WORK REQUIRED:
What you produce should match the records exactly, line for line.

Records from a data collection
————————

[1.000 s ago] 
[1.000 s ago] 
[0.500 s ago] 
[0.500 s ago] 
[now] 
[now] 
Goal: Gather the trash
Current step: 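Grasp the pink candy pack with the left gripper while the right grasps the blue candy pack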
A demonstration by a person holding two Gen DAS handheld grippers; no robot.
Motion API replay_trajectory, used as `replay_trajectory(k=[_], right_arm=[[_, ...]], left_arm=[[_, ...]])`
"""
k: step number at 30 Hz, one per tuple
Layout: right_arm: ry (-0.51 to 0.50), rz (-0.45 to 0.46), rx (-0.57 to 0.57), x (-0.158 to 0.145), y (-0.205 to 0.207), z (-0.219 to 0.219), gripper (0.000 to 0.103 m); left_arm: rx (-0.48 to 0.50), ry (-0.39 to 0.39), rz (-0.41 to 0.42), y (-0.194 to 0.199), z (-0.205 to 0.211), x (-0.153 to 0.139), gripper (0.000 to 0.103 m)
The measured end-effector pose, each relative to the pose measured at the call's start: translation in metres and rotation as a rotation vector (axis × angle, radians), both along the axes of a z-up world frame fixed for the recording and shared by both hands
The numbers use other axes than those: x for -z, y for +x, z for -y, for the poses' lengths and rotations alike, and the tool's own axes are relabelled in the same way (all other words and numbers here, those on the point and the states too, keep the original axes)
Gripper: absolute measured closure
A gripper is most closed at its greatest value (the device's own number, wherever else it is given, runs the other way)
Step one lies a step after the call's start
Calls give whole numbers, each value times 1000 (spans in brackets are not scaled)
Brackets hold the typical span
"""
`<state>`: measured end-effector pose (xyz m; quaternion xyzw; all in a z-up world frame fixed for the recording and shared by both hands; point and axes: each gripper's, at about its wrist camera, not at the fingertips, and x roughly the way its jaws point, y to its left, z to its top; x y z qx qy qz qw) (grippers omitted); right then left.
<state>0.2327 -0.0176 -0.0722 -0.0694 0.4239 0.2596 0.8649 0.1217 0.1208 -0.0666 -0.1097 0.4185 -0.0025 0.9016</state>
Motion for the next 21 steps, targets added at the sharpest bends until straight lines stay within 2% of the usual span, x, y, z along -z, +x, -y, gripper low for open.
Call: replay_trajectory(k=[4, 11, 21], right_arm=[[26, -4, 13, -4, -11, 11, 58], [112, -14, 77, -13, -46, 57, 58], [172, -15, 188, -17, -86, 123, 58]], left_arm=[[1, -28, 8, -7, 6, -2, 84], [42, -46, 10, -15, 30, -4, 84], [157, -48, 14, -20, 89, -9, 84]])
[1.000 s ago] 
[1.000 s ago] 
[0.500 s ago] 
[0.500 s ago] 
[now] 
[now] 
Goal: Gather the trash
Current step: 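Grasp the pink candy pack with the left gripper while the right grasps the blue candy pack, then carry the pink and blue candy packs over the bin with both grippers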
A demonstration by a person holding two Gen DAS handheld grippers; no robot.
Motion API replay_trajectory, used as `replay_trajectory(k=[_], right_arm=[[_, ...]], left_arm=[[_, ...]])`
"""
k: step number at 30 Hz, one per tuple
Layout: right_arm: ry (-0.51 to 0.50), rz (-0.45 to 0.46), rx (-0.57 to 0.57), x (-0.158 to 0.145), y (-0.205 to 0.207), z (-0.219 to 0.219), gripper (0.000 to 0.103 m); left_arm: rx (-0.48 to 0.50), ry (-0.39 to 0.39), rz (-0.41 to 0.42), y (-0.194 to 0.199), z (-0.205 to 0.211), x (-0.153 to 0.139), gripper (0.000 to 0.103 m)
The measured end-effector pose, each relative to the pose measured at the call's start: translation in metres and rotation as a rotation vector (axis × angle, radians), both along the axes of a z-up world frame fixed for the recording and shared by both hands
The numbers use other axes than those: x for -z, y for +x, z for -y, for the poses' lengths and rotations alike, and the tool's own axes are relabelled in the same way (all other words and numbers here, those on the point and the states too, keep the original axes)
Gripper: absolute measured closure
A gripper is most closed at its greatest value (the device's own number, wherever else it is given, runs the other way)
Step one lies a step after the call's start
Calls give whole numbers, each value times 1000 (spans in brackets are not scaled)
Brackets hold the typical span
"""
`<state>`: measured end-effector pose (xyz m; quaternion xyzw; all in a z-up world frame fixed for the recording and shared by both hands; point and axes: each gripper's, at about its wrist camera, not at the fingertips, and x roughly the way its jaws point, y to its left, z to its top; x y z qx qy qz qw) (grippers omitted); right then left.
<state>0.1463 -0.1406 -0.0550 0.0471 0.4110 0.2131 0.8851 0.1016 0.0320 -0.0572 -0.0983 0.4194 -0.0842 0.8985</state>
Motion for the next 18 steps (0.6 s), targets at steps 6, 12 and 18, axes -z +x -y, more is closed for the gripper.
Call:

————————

RESPONSE:
[1.000 s ago] 
[1.000 s ago] 
[0.500 s ago] 
[0.500 s ago] 
[now] 
[now] 
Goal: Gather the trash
Current step: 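Grasp the pink candy pack with the left gripper while the right grasps the blue candy pack
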A demonstration by a person holding two Gen DAS handheld grippers; no robot.
Motion API replay_trajectory, used as `replay_trajectory(k=[_], right_arm=[[_, ...]], left_arm=[[_, ...]])`
"""
k: step number at 30 Hz, one per tuple
Layout: right_arm: ry (-0.51 to 0.50), rz (-0.45 to 0.46), rx (-0.57 to 0.57), x (-0.158 to 0.145), y (-0.205 to 0.207), z (-0.219 to 0.219), gripper (0.000 to 0.103 m); left_arm: rx (-0.48 to 0.50), ry (-0.39 to 0.39), rz (-0.41 to 0.42), y (-0.194 to 0.199), z (-0.205 to 0.211), x (-0.153 to 0.139), gripper (0.000 to 0.103 m)
The measured end-effector pose, each relative to the pose measured at the call's start: translation in metres and rotation as a rotation vector (axis × angle, radians), both along the axes of a z-up world frame fixed for the recording and shared by both hands
The numbers use other axes than those: x for -z, y for +x, z for -y, for the poses' lengths and rotations alike, and the tool's own axes are relabelled in the same way (all other words and numbers here, those on the point and the states too, keep the original axes)
Gripper: absolute measured closure
A gripper is most closed at its greatest value (the device's own number, wherever else it is given, runs the other way)
Step one lies a step after the call's start
Calls give whole numbers, each value times 1000 (spans in brackets are not scaled)
Brackets hold the typical span
"""
`<state>`: measured end-effector pose (xyz m; quaternion xyzw; all in a z-up world frame fixed for the recording and shared by both hands; point and axes: each gripper's, at about its wrist camera, not at the fingertips, and x roughly the way its jaws point, y to its left, z to its top; x y z qx qy qz qw) (grippers omitted); right then left.
<state>0.2327 -0.0176 -0.0722 -0.0694 0.4239 0.2596 0.8649 0.1217 0.1208 -0.0666 -0.1097 0.4185 -0.0025 0.9016</state>
Motion for the next 21 steps, targets added at the sharpest bends until straight lines stay within 2% of the usual span, x, y, z along -z, +x, -y, gripper low for open.
Call: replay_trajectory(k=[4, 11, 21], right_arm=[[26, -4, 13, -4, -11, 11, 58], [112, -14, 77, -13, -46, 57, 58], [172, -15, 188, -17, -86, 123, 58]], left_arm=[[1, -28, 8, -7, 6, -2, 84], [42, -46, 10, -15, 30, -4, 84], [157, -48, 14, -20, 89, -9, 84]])
[1.000 s ago] 
[1.000 s ago] 
[0.500 s ago] 
[0.500 s ago] 
[now] 
[now] 
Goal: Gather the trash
Current step: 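Grasp the pink candy pack with the left gripper while the right grasps the blue candy pack, then carry the pink and blue candy packs over the bin with both grippers
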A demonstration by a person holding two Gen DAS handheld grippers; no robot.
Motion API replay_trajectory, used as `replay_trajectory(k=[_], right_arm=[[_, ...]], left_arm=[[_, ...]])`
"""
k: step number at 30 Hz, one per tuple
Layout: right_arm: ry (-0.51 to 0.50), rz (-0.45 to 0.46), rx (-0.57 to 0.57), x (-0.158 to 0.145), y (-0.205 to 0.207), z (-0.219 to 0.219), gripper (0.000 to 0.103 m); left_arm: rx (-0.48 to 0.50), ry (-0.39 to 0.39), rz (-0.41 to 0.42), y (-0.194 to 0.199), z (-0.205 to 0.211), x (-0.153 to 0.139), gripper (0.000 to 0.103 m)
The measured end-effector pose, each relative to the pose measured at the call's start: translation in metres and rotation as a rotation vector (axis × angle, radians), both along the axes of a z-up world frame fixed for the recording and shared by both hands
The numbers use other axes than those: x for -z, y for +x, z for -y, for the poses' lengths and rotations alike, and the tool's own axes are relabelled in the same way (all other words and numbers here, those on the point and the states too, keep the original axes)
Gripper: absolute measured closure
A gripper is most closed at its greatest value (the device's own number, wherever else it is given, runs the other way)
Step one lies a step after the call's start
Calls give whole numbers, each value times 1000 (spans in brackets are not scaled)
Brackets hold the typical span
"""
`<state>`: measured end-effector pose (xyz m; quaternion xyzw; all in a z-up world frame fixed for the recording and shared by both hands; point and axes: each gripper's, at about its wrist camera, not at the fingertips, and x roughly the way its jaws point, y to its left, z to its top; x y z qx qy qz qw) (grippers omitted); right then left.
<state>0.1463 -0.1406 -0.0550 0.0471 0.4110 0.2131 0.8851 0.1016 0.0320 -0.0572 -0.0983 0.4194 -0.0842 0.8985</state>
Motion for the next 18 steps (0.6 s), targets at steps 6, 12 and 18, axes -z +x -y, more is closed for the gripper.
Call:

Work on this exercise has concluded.